Photo Credit: Kim Clayton Lance
There is a certain kind of joy that can occur when we endure an impossibly hard season. Be it a pandemic, a terminal diagnosis, a death, shattered bones, infertility, betrayal by a spouse or friend or colleague, loss of employment, or persecution because of our faith, we can still experience the unique! Joy. If we know Jesus as Lord, in particular.
I’m not talking about happiness. This joy is more about confidence. It is more about hope being fixed on what is unseen, what is coming, what is promised. It is more about security in eternal terms. No way will we be happy about what we are enduring in the now. But we can be happy that God is lovingly showing us whether or not our faith is genuine. Fire turned up on high. Dross burned off. Hindrances vaporized. What’s left? Strong faith.

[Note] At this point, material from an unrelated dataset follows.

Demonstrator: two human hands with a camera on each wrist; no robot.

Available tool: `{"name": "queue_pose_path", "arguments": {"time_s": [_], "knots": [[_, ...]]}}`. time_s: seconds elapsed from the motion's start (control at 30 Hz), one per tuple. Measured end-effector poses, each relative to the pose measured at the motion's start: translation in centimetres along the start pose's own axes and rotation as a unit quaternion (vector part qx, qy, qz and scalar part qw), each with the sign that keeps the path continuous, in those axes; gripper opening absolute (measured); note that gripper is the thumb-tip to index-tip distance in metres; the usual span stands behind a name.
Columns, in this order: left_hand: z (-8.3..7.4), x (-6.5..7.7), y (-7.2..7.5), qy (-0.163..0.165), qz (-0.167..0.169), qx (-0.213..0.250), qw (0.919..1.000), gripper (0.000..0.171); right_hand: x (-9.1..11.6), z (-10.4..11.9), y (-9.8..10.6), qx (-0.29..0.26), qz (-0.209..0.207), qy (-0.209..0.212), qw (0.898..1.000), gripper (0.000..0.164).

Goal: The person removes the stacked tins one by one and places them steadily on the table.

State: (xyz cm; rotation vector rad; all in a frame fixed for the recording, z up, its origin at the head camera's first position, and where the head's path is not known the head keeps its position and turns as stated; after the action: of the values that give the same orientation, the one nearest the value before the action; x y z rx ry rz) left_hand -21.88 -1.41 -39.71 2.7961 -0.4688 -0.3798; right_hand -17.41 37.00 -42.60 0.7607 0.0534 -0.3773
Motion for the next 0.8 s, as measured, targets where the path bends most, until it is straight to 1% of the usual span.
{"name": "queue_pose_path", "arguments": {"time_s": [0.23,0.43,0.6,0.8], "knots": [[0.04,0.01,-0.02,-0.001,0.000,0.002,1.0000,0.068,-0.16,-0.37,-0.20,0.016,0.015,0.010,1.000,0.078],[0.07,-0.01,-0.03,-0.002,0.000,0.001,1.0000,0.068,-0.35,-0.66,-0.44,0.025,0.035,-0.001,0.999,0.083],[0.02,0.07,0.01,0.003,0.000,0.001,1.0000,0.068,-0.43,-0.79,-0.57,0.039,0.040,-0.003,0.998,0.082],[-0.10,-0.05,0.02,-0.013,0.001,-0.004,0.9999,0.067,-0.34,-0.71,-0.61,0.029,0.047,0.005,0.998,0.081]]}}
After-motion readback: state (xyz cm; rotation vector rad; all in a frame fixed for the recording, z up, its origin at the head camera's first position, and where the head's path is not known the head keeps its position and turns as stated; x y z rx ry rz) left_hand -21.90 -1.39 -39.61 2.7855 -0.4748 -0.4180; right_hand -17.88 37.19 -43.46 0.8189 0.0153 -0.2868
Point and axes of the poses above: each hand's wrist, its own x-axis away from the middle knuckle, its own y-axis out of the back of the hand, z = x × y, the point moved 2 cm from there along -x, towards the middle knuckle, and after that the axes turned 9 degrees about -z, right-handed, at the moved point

There is JOY IN THE SHOWING. I Peter 1:6-7 (NASB) says, “In this you greatly rejoice, even though now for a little while, if necessary, you have been distressed by various trials, so that the proof of your faith, being more precious than gold which is perishable, even though tested by fire, may be found to result in praise and glory and honor at the revelation of Jesus Christ.” This proof reveals lives miraculously transformed by the power of the Holy Spirit. This evidence lets us know where truth faith is bubbling up.
There is JOY IN THE SEEING. God already knows the status of our faith. Weak or strong, marginal or steadfast. He already knows. The testing happens so that we can know it ourselves or that others can see the real live picture of Christ’s character in us. God sometimes uses the disastrous to thread perseverance through our lives. To make us dependent on Him. To make meaningful our wrestling. To prevent us from abandoning hope. To make us like Him.

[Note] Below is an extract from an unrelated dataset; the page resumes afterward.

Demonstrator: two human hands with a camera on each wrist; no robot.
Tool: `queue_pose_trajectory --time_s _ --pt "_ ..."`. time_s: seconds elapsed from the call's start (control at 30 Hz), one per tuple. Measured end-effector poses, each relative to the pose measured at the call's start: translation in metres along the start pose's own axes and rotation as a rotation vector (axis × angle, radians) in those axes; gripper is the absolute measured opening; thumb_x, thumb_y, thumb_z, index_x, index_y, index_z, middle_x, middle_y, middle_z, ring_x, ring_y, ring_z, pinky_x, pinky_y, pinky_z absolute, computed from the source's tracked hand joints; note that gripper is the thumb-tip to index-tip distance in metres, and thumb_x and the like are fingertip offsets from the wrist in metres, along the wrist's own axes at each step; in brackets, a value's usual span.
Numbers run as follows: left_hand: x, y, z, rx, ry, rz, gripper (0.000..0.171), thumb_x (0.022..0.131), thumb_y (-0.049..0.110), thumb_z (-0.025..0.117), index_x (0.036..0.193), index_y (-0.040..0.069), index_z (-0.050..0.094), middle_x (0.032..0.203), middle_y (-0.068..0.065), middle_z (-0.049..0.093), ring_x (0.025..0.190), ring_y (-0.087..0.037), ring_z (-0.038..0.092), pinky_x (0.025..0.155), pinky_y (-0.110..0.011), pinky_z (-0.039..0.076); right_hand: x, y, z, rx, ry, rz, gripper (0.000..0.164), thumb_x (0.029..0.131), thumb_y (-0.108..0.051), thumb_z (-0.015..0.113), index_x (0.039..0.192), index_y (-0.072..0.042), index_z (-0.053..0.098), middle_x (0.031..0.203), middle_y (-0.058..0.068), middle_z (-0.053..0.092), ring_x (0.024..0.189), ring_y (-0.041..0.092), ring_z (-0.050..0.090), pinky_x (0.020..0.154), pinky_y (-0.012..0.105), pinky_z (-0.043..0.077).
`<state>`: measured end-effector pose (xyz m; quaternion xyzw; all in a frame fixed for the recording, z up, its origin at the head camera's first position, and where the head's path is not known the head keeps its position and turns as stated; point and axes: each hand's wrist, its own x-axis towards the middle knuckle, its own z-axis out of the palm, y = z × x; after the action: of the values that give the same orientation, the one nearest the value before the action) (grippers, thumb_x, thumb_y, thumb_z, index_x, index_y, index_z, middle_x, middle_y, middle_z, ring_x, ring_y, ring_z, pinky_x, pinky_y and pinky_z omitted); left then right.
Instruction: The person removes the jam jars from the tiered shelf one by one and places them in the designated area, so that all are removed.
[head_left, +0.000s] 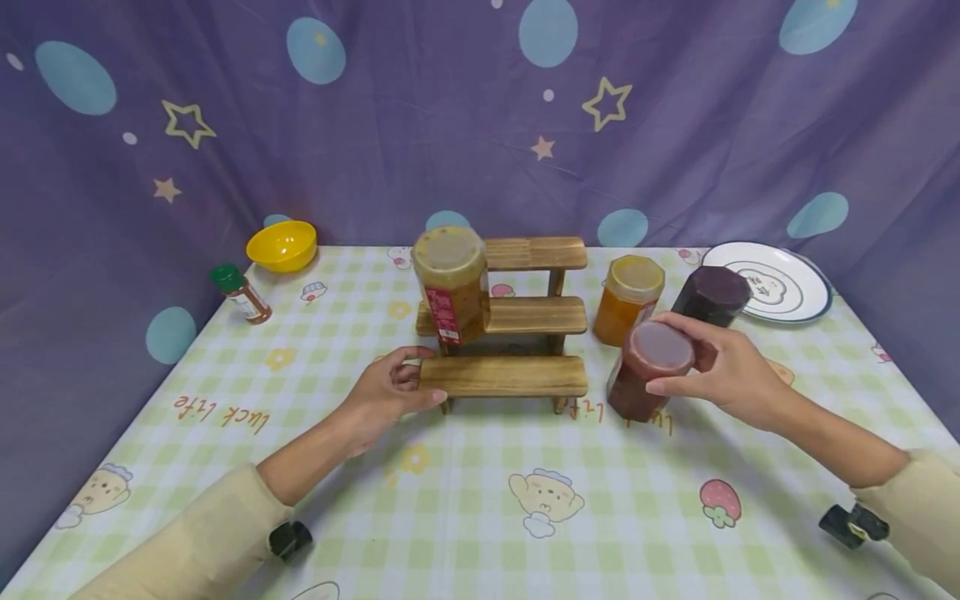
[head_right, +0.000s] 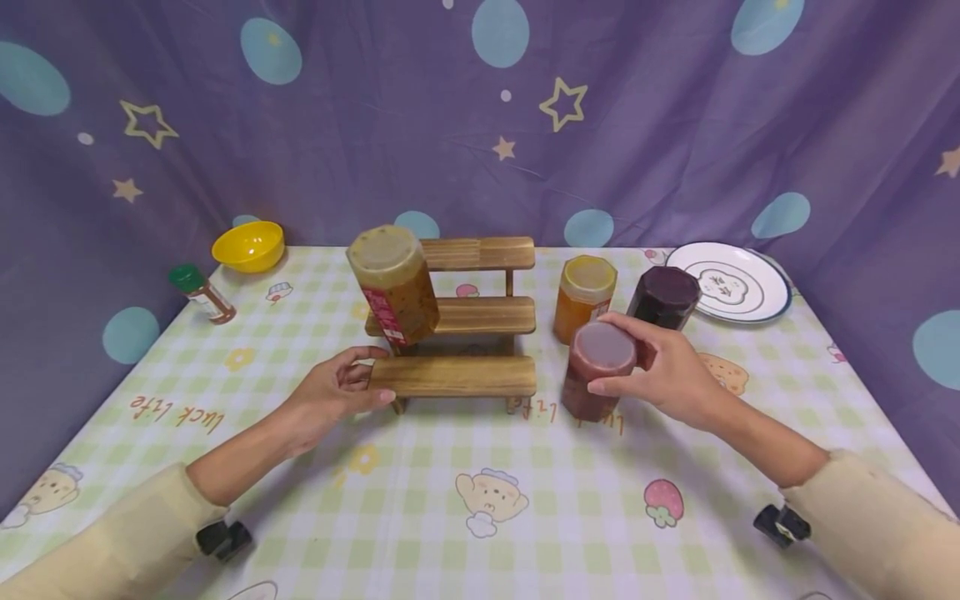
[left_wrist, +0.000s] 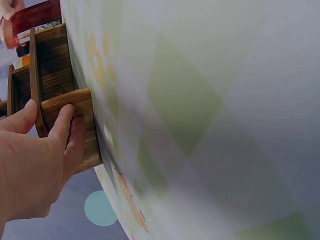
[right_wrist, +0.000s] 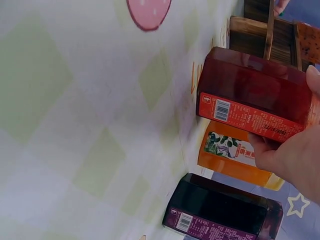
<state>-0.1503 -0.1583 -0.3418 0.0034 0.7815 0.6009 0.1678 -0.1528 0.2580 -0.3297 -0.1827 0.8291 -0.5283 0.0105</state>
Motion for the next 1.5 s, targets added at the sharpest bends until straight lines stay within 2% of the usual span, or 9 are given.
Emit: queue_pose_trajectory --time_s 0.33,0.6,0.77,0.87,0.97,1.1,1.2,1.37,1.5 --pt "0.0 0.0 0.0 -0.016 -0.005 0.01 0.058 0.083 0.008 0.076 0.133 0.009 0.047 0.092 -0.004 0.046 0.077 -0.016 0.039 0.069 -0.029 0.042 -0.002 0.001 0.002 -0.008 0.0 -0.035 0.076 0.072 -0.002 0.083 0.139 -0.002 0.046 0.124 0.006 0.058 0.105 0.005 0.061 0.084 0.016 0.048" --pt "0.0 -0.001 0.001 -0.02 -0.004 0.013 0.058 0.083 0.008 0.076 0.133 0.009 0.047 0.098 -0.005 0.05 0.08 -0.016 0.042 0.071 -0.029 0.044 -0.003 -0.003 0.004 -0.096 -0.004 -0.042 0.077 0.074 -0.007 0.083 0.14 -0.003 0.045 0.126 0.017 0.055 0.104 -0.002 0.058 0.085 0.011 0.045" --pt "0.0 -0.002 0.001 -0.016 -0.001 0.01 0.058 0.083 0.009 0.076 0.133 0.009 0.047 0.099 -0.006 0.051 0.081 -0.017 0.042 0.071 -0.029 0.044 -0.003 -0.003 0.003 -0.105 -0.03 -0.046 0.08 0.075 -0.006 0.083 0.142 0.0 0.04 0.129 0.021 0.052 0.107 -0.007 0.053 0.087 0.008 0.043" --pt "0.0 -0.002 0.001 -0.017 -0.003 0.012 0.058 0.083 0.009 0.076 0.133 0.01 0.047 0.097 -0.005 0.049 0.08 -0.017 0.041 0.07 -0.029 0.044 -0.003 -0.002 0.003 -0.097 -0.039 -0.088 0.082 0.073 -0.002 0.082 0.143 0.001 0.038 0.132 0.019 0.049 0.111 -0.006 0.05 0.089 0.008 0.041" --pt "0.0 -0.002 0.0 -0.018 -0.008 0.016 0.058 0.083 0.009 0.076 0.133 0.009 0.047 0.096 -0.005 0.048 0.079 -0.016 0.041 0.07 -0.029 0.043 -0.003 -0.005 0.002 -0.12 -0.013 -0.163 0.086 0.069 0.002 0.084 0.143 -0.001 0.039 0.132 0.013 0.045 0.113 -0.001 0.048 0.092 0.008 0.039" --pt "0.0 -0.001 0.0 -0.024 -0.013 0.024 0.057 0.083 0.008 0.075 0.133 0.009 0.047 0.093 -0.004 0.047 0.077 -0.015 0.04 0.069 -0.028 0.043 -0.001 -0.014 -0.001 -0.153 0.027 -0.281 0.091 0.063 0.009 0.085 0.142 -0.001 0.041 0.132 0.004 0.043 0.119 0.006 0.044 0.096 0.011 0.037" --pt "0.001 -0.001 -0.001 -0.028 -0.015 0.027 0.057 0.083 0.008 0.075 0.133 0.009 0.046 0.095 -0.005 0.049 0.077 -0.015 0.041 0.069 -0.028 0.043 0.003 -0.024 -0.003 -0.163 0.034 -0.342 0.092 0.061 0.013 0.084 0.142 -0.002 0.042 0.133 0.003 0.044 0.122 0.008 0.043 0.099 0.015 0.038" --pt "0.001 -0.001 0.0 -0.022 -0.016 0.018 0.058 0.084 0.008 0.075 0.134 0.009 0.046 0.104 -0.007 0.054 0.079 -0.016 0.044 0.072 -0.029 0.045 0.011 -0.042 -0.004 -0.177 0.025 -0.341 0.086 0.066 0.01 0.082 0.141 -0.009 0.045 0.132 0.003 0.046 0.122 0.012 0.045 0.1 0.016 0.037" --pt "0.0 -0.002 0.0 -0.024 -0.016 0.011 0.058 0.084 0.009 0.075 0.134 0.01 0.046 0.103 -0.007 0.054 0.078 -0.016 0.043 0.072 -0.029 0.045 0.018 -0.056 -0.002 -0.2 -0.007 -0.312 0.082 0.072 0.005 0.081 0.142 -0.016 0.044 0.135 0.002 0.047 0.122 0.009 0.046 0.1 0.015 0.036"
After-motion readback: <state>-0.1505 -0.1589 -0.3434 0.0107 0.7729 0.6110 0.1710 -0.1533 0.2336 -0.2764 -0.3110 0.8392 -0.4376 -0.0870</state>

Too, I have noticed that in Christ, one kind of suffering prepares us for the next season of suffering. When I replay God’s faithfulness and provision in the former seasons of my life, even if waiting on Him seemed endless (and it always does), I know His strength for the next season is accessible. This is a repeated revelation for me but, in one faith experiment I learned that I had a self-sufficiency problem. This was when I broke my upper right arm (after a trip and fall in CW). And yes, I am right-handed. I clearly saw the dross God wanted to remove. The testing of my faith was not wasted on that painful healing process! God exposed my dependence on myself and it definitely needed to be taken down a few notches.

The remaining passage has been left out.